For import data set, the function read_csv() was used. Because function read_csv() can import the “.csv”, and readr package are around 10x faster than the base R functions.
read_csv() to hp, it is the happyness data set.Then I import drinks.csv with read_csv() to al, it is the alcohol consumption data set.
hp <- read_csv("2016.csv")
al <- read_csv("drinks.csv")
head(hp)
head(al)
The Alcohol Consumption Report is about the amount of alcohol consumed in different countries, published in 2016. It contains 193 countries and regions, and the types of alcohol investigated are three, beer, spirit and wine.
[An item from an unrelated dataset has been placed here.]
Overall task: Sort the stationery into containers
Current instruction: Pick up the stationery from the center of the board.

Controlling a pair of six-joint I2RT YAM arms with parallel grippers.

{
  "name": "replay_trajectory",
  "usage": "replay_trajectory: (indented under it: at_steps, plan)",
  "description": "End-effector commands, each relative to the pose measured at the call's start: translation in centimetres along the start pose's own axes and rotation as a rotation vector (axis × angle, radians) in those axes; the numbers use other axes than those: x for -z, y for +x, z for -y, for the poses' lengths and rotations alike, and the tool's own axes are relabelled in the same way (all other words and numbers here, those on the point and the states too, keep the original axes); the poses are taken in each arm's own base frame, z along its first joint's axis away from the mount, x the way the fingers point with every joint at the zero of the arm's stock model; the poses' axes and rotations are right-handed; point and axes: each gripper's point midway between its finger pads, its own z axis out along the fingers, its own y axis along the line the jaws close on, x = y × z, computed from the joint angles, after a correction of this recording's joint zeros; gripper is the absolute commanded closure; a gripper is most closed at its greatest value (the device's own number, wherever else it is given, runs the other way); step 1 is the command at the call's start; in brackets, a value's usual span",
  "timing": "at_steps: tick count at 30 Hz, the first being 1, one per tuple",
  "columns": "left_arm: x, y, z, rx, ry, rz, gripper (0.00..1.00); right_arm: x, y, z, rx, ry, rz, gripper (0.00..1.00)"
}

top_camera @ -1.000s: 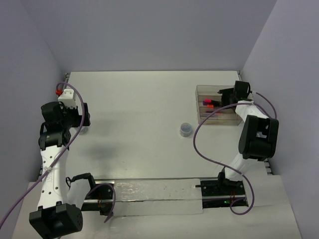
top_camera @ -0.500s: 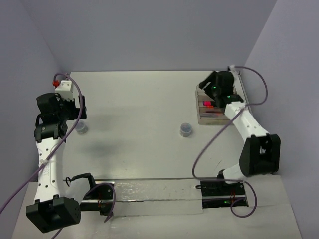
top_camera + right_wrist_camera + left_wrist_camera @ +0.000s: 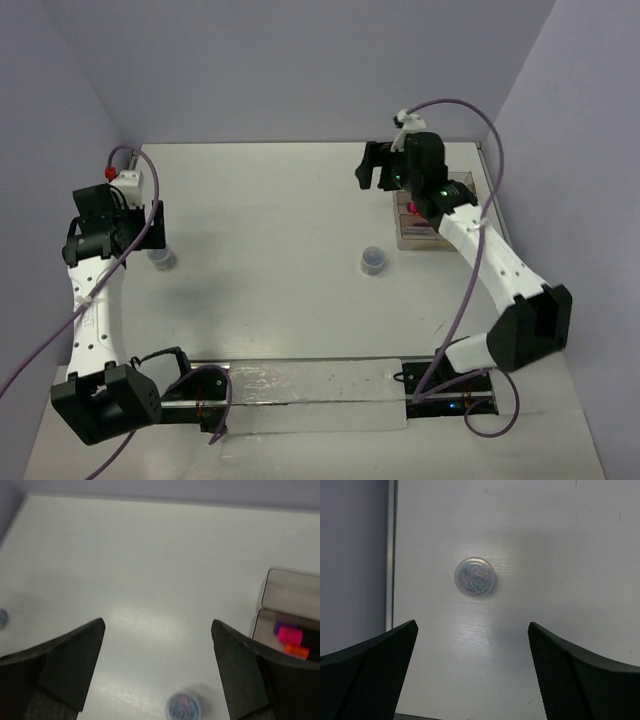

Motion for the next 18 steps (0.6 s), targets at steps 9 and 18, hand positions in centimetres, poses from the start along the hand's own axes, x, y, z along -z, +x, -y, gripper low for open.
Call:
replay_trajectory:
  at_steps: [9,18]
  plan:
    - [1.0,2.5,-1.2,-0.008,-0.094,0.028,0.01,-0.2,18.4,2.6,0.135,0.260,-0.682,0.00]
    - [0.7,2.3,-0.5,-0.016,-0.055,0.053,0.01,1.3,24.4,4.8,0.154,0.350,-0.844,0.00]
The six variables were shown below, and the country and continental variables are character variables, and the other variables are numeric variables. In the subsequent processing, the continent variable is converted into factor variables for convenience, to labelled main areas.
Country: Name of the country.
Beer_servings: Liters ( per capita ) of beer consumption.
Spirit_servings: Liters ( per capita ) of spirit consumption.
Wine_servings: Liters ( per capita ) of wine consumption.
total_litres_of_pure_alcohol: Total litres of pure alcohol.
Continent: The continent where the country is located.
The World Happiness Report is a landmark survey of global happiness. Surveys of happiness-related indices in more than 150 countries. It is published at the United Nations Celebration of International Happiness Day every year, for accurate use in conjunction with the Alcohol Consumption Dataset, the 2016 data set was used. It contains 157 countries and regions.Also, 13 variables were contained (The country and region are character variables, and the other 11 variables are numeric variables. In the subsequent processing, the region variable is converted into factor variables for convenience, to labelled main areas. The happiness rank is a numeric variable in the data set, but in reality it is a factor variable. It will be converted in subsequent operations.), which are:
Country: Name of the country.
Region: Region the country belongs to.
Happiness Rank: Rank of the country based on the Happiness Score.
Happiness Score: A metric measured in 2016 by asking the sampled people the question: “How would you rate your happiness on a scale of 0 to 10 where 10 is the happiest”.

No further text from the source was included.